The start of spring football is already less than two weeks away at Ohio State, which means it’s time for us here at Eleven Warriors to begin taking a position-by-position look at the competitions to come when practices begin on March 6.
There’s no better place to start than the quarterback position, where the post-J.T. Barrett era is set to begin, as a trio of talented but unproven quarterbacks will vie this spring for the potential opportunity to be Barrett’s successor.

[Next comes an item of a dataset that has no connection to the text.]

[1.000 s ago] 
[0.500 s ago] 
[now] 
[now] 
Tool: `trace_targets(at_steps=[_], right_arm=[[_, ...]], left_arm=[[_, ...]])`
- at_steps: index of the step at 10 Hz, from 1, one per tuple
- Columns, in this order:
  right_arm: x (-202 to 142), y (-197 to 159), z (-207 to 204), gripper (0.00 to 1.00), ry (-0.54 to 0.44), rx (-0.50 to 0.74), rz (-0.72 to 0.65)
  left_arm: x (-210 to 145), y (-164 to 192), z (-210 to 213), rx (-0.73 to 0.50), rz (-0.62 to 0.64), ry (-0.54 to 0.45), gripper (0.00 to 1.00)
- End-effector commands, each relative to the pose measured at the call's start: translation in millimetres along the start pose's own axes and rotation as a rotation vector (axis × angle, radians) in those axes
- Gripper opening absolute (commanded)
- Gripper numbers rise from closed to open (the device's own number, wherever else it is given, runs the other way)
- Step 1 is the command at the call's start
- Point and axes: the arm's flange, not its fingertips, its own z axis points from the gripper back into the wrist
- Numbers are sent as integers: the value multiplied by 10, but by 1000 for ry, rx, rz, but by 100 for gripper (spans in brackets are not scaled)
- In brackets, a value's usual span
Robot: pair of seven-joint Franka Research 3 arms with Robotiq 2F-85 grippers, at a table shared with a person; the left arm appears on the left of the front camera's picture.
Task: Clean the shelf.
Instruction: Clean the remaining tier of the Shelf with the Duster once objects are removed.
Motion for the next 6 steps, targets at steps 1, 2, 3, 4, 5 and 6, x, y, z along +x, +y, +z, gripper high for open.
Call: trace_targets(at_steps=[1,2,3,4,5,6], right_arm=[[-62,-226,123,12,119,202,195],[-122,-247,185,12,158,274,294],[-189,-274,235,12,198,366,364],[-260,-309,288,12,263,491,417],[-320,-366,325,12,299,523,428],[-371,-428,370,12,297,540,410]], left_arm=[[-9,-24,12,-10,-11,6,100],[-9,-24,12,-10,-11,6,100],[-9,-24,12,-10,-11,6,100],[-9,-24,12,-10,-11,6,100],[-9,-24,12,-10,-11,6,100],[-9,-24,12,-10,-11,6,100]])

For the first time since 2007, Ohio State will enter the spring without a single quarterback on the roster who has started a game, leaving the competition wide open going into March. That said, Dwayne Haskins, Joe Burrow and Tate Martell should all get a shot to prove that they are the right man for the job, while early enrollee Matthew Baldwin will look to begin laying the groundwork to compete for his own opportunity to start in the future.
What We Know
We know that Haskins, if his memorable 3rd-and-13 strike to Austin Mack last season at Michigan was any indication, can absolutely sling it. There’s no question that Haskins has top-notch arm talent, which has many Buckeye fans dreaming of an offense reminiscent to that which Cardale Jones led to a national championship in the final three games of the 2014 season.
Burrow, the 2014 Mr. Football for the state of Ohio, is the most experienced quarterback on the roster, with three years as a Buckeye under his belt. Burrow didn’t play much last season, in part because of an August hand injury that enabled Haskins to surpass him on the depth chart, but was Barrett’s primary backup in 2016. He’s never had to play with a game on the line at Ohio State, but he’s shown both the throwing ability to make plays as a downfield passer and the athleticism to make plays with his feet in limited action.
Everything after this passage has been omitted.